Cyber Incident Victim: Kapellmann und Partner Rechtsanwälte mbB
Date:
Feb 2023
Location:
Germany
Summary
Kapellmann und Partner Rechtsanwälte mbB experienced a ransomware attack that blocked IT systems and encrypted company data across all locations in an extortion attempt. While the firm's website and phone systems remained operational, email communications were disrupted, prompting alternative contact methods via landline, mobile phones, or a secure legal electronic mailbox for urgent documents. Immediate protective measures were implemented, with specialists and law enforcement collaborating to analyze the incident and restore data securely. The disruption caused potential service delays, with the organization apologizing for inconveniences and committing to updates through its homepage and social media channels during recovery efforts.

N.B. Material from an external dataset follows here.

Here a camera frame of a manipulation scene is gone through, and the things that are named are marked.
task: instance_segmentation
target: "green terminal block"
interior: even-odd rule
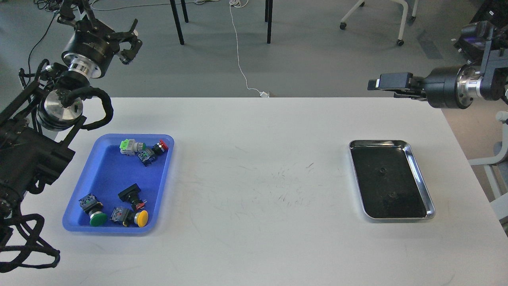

| CIA Posture | Motives | Tactics, Techniques & Procedures |
|---|---|---|
| Available to members | 1 motive | 1 technique |
| Threat Actor | Type | Location |
|---|---|---|
| 1 actor | Available to members | Available to members |
Description
On February 3, 2023, Kapellmann und Partner Rechtsanwälte mbB experienced a ransomware attack that disrupted operations across all its office locations. The attack rendered IT systems inoperable by encrypting corporate data, with the explicit objective of extorting ransom payments from the law firm. Critical business functions were interrupted as threat actors blocked access to internal systems, though the firm’s public-facing website (www.kapellmann.de) and landline telephone infrastructure remained unaffected. Email communications were completely disabled, severing a primary channel for client interactions and internal coordination. The incident triggered an immediate response from Kapellmann’s internal teams, who initiated protective measures to safeguard remaining data assets while specialists began forensic analysis. Operational continuity was partially maintained through alternative communication methods, with attorneys and staff available via landline and mobile phones as documented in existing client records.
Kapellmann mobilized specialized cybersecurity personnel and internal staff to assess the breach scope and restore encrypted data within a secure IT environment. The firm formally engaged law enforcement authorities and collaborated with external cyber experts to investigate the attack’s origin and mitigate further risks. Business interruptions caused significant operational delays, with the management publicly acknowledging potential service disruptions and apologizing for resultant client inconveniences. Urgent legal document exchanges were rerouted through Germany’s besondere elektronische Anwaltspostfach (beA) system or via conventional court channels to maintain critical workflows. Recovery efforts strained organizational resources due to the complexity of data restoration and system remediation processes. Kapellmann committed to providing ongoing incident updates through its website and LinkedIn profile while maintaining transparency regarding restoration timelines. The firm emphasized its prioritization of data recovery and system security throughout the response phase without disclosing specifics regarding ransom demands or negotiation status.